The story of the  child living in extreme poverty in Honduras, with her grandmother and two younger brothers, voiced on the CD, by someone with an obvious Latino accent was heart wrenching. Painfully telling of the struggles those who have nothing in the way of resources manage to get through the day, finding scant food. Spending their time scrambling through other people's garbage, making daily treks to the dump, looking for both sustenance and something of value to sell for cash.
One of the younger brothers got hooked on glue sniffing, and left behind, as they made the hazardous journey.  It is a sad, though probably not uncommon story, of children desperately making plans to attempt escape by travelling the length of Mexico to cross into the U.S.: the land of opportunity. She endures a horrific experience as she makes the journey to Austin, hoping to reunite with her mother.

The young married woman has a charmed life, but has infertility problems and wants a family. Yearning for more, even though she is so fortunate, has so much to be thankful for: A good man, who runs a very successful business. The lives of these two finally mesh when the young Latino girl, after being raped on the train as she travels across Mexico, gives birth in Austin, and the child is given up for adoption.
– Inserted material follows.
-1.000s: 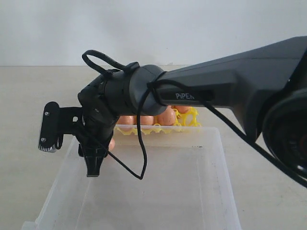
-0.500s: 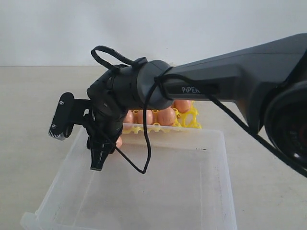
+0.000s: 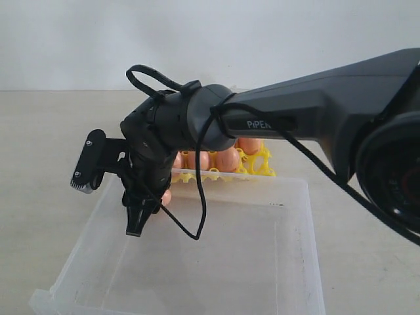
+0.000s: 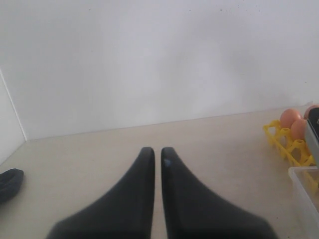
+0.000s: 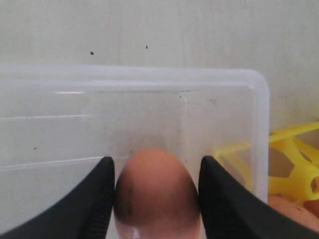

You guessed it: the young couple who desperately wanted a child had the opportunity to adopt that baby of the twelve year old who knew she could not provide a good life for her newborn.

It is was so sad, and disturbing, as I thought of how often this type thing must happen in real life. How many young girls, underage and unwillingly forced into sex, end up pregnant. And if they do not actually become impregnated by that forced manhandling, still suffer the mental, emotional and often physical damage/scarring for the rest of their lives.  Though it was fiction, the story of this young girl and her experience could easily be a straight from the evening news.